The profits Mansudae has raked in from these artistic projects directly feeds into North Korea’s coffers, according to the United Nations. Sanctions ratified by the international organization’s Security Council in 2017 froze the assets of Mansudae’s overseas construction company alongside two DPRK banks and an insurance company.
Cecioni has clarified that he does not sell North Korean art on consignment, instead reselling whatever he directly buys from Mansudae. Further, he claims that the studio’s statue business is separate from the art studio despite operating under the same name. “The money they received from us essentially goes back into running the studio,” he told CNN earlier in May.
The studio has an estimated 4,000 employees, 1,000 of which are artists, and 1.2 million square feet of space. Mansudae works in a variety of mediums: woodcuts, oil paintings, charcoal drawings, embroideries, and even jeweled paintings made with semi-precious stones. According to Cecioni, these works can range anywhere from $300 to $7,000 dollars in price. The most popular (and cheapest) items are hand-painted propaganda posters.
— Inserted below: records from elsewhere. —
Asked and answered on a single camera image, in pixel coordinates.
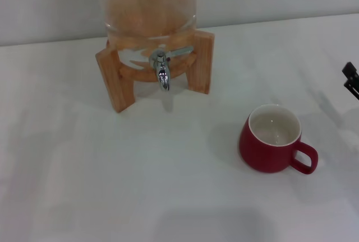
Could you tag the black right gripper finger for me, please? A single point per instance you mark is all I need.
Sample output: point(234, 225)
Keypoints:
point(350, 69)

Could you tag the red cup white inside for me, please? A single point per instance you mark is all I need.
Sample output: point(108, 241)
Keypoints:
point(261, 155)

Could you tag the chrome faucet with lever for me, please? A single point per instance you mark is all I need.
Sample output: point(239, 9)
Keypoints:
point(163, 76)

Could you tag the clear glass dispenser jar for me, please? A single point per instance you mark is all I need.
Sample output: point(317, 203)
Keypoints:
point(146, 6)

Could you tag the wooden dispenser stand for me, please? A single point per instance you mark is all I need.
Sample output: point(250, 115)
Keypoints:
point(117, 85)

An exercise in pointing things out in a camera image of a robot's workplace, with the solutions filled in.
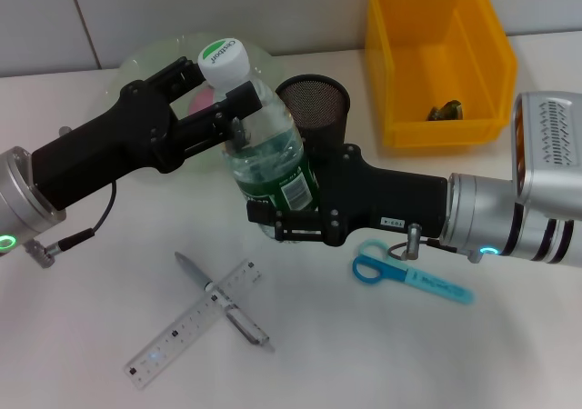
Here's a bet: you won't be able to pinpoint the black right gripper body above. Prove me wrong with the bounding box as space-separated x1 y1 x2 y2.
320 143 449 248

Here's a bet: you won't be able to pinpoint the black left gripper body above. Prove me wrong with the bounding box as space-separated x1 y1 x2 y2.
31 79 183 213

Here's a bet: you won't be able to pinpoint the pink peach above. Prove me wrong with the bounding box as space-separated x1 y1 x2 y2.
187 88 217 115

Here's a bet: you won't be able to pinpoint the clear bottle with green label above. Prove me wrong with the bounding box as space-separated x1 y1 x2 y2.
197 37 319 242

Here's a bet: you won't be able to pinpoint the green plastic wrapper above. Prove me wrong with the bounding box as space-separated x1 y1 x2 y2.
426 100 465 123

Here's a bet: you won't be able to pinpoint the green glass fruit plate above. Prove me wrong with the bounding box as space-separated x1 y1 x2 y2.
103 34 276 176

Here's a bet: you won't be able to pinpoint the blue scissors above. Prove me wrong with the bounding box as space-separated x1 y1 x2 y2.
351 239 476 304

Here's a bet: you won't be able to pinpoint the grey clear pen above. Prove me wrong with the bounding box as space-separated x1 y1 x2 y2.
175 251 277 354

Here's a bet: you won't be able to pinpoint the black mesh pen holder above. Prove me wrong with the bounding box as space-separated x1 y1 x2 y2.
275 75 352 155

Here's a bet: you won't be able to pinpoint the clear plastic ruler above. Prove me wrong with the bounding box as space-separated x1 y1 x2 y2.
123 258 265 391

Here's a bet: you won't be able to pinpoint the yellow plastic bin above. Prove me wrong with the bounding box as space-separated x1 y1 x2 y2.
363 0 518 150

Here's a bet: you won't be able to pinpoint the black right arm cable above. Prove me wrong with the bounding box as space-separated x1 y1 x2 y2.
386 223 456 261

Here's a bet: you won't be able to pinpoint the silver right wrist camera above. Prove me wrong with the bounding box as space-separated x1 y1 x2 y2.
509 92 582 222

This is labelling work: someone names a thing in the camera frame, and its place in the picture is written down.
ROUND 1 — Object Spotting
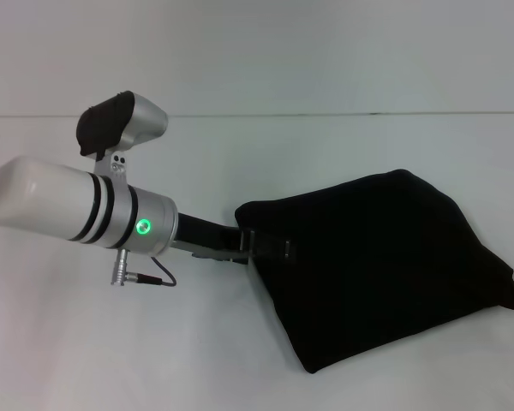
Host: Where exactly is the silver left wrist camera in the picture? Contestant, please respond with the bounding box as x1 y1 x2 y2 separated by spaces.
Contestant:
75 90 169 158

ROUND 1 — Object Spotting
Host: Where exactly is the black T-shirt with white lettering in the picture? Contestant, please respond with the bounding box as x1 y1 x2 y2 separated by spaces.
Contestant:
233 168 514 375

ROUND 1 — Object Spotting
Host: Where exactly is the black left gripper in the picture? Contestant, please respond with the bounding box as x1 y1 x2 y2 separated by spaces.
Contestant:
170 212 299 265

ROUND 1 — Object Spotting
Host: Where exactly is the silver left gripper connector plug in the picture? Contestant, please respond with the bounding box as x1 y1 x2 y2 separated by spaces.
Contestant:
109 250 140 286

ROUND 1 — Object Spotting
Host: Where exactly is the silver camera mount bracket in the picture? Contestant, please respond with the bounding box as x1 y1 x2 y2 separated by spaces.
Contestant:
94 149 129 177

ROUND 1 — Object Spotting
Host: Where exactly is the dark left gripper cable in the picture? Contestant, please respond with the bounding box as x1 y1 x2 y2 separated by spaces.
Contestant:
136 256 177 287
Like Soviet social realism and Chinese Communist propaganda posters, North Korean art rarely conceals its political message. Soldiers and farmers are common subjects in Mansudae’s figurative painting. Landscapes and flower studies are two other popular genres, pulling on more classical techniques of ink paintings on paper. And despite the growing threat of nuclear disaster, the studio typically has a cheery outlook on life, positioning the DPRK way as more utopian than reality. (Annual GDP is ranked 197th in the world, according to the CIA World Factbook.)
Speaking with CNN, Cecioni recalled beginning his relationship with Mansudae during an official tour of North Korea with the Italian orchestra back in 2005. He asked his handlers to see examples of North Korean art. When he came to the studio, he simply asked if they would be interested in doing some business in the West. Sure, they answered.
But the UN sanctions have limited what Cecioni can import from North Korea. Thankfully he still has over 300 pieces in storage, but international demand for artworks hasn’t slowed. Naturally, Cecioni has begun rejecting sales of his works as he reevaluates their prices given their new state as rare examples of North Korean art.
Given the surge in Western interest about North Korea as peace talks potentially commence, Cecioni’s gamble is likely to pay off. Even common objects from the country are drawing crowds. Most recently, London’s House of Illustration produced an exhibition and accompanying catalogue displaying the collection of Nicholas Bonner, an expert in North Korean graphic culture, tourism, and film. If onlookers are lining up to see canned food from North Korea, then what size crowds will fine art bring?